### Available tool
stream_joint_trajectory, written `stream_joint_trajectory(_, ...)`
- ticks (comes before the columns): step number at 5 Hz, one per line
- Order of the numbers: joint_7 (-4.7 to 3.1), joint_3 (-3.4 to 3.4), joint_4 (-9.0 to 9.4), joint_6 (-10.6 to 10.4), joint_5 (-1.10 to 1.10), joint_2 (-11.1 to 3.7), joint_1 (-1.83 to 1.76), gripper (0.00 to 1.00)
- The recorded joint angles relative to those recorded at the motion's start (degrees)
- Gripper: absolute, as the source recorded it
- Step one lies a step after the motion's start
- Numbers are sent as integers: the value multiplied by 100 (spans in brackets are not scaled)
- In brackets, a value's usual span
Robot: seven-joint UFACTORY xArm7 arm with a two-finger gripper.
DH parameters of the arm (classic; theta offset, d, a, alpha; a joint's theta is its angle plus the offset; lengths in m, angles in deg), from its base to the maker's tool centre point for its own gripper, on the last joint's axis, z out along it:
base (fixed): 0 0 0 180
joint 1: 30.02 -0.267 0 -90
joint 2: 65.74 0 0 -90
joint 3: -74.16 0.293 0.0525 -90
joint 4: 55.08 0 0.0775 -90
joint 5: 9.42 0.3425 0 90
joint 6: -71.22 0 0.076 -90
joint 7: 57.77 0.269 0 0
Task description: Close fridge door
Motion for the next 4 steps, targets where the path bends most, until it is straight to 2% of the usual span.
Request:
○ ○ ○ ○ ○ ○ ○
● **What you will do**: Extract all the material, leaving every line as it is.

● **Solution to the exercise**:
### Available tool
stream_joint_trajectory, written `stream_joint_trajectory(_, ...)`
- ticks (comes before the columns): step number at 5 Hz, one per line
- Order of the numbers: joint_7 (-4.7 to 3.1), joint_3 (-3.4 to 3.4), joint_4 (-9.0 to 9.4), joint_6 (-10.6 to 10.4), joint_5 (-1.10 to 1.10), joint_2 (-11.1 to 3.7), joint_1 (-1.83 to 1.76), gripper (0.00 to 1.00)
- The recorded joint angles relative to those recorded at the motion's start (degrees)
- Gripper: absolute, as the source recorded it
- Step one lies a step after the motion's start
- Numbers are sent as integers: the value multiplied by 100 (spans in brackets are not scaled)
- In brackets, a value's usual span
Robot: seven-joint UFACTORY xArm7 arm with a two-finger gripper.
DH parameters of the arm (classic; theta offset, d, a, alpha; a joint's theta is its angle plus the offset; lengths in m, angles in deg), from its base to the maker's tool centre point for its own gripper, on the last joint's axis, z out along it:
base (fixed): 0 0 0 180
joint 1: 30.02 -0.267 0 -90
joint 2: 65.74 0 0 -90
joint 3: -74.16 0.293 0.0525 -90
joint 4: 55.08 0 0.0775 -90
joint 5: 9.42 0.3425 0 90
joint 6: -71.22 0 0.076 -90
joint 7: 57.77 0.269 0 0
Task description: Close fridge door
Motion for the next 4 steps, targets where the path bends most, until it is straight to 2% of the usual span.
Request:

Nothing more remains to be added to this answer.